Speaking over Zoom, Ms. Kersey rubbed her temples as she recalled trying to keep her son, who has attention deficit hyperactivity disorder, engaged with online learning. There was one especially difficult period when the two were sharing a single bedroom and living with roommates. At times, the strain of acting as both a parent and a teacher caused so many fights that Ms. Kersey gave up on virtual learning.
“I had to just surrender,” she said.
Unwilling to return to that routine, she enrolled Jonathon in a five-day-per-week learning center at Brookside Community Church, where college students supervise remote school and sports for 14 children.

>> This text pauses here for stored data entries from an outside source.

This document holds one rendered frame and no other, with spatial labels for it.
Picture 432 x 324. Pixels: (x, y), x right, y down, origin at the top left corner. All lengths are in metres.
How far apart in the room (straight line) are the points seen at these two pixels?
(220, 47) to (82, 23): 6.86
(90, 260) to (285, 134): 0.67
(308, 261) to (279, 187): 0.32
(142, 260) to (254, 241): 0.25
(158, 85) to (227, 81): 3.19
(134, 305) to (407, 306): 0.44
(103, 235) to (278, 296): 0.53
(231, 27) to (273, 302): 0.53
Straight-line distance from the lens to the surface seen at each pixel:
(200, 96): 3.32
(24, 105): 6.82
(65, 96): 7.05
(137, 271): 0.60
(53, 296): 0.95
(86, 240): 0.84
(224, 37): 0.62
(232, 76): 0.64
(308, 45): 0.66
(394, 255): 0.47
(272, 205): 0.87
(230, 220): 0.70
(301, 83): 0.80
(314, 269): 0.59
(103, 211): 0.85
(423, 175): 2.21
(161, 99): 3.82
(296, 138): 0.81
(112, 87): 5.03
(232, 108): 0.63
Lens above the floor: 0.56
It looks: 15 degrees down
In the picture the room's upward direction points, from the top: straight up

Jonathon’s regular school is now open five days per week, but Ms. Kersey said she did not want to disrupt her son’s new routine.
In New Orleans, Frederick A. Douglass High School, part of the national KIPP charter school network, first reopened for in-person learning in October, and now offers students four days per week in classrooms. Even so, wooing students back has been a major challenge. In the fall, 50 to 75 of the school’s 600 students were showing up each day; more recently, about half were. Ninety percent of the school’s students are Black and come from low-income families.
Towana Pierre-Floyd, the principal, has taken several steps to convince families to return. Maintaining upbeat on-campus events, like homecoming elections, showed students attending virtually what they were missing out on in the building, she said. In addition, the school began issuing weekly progress reports to families with students’ grades and assessment scores, a practice Ms. Pierre-Floyd said she will continue even after the pandemic ends.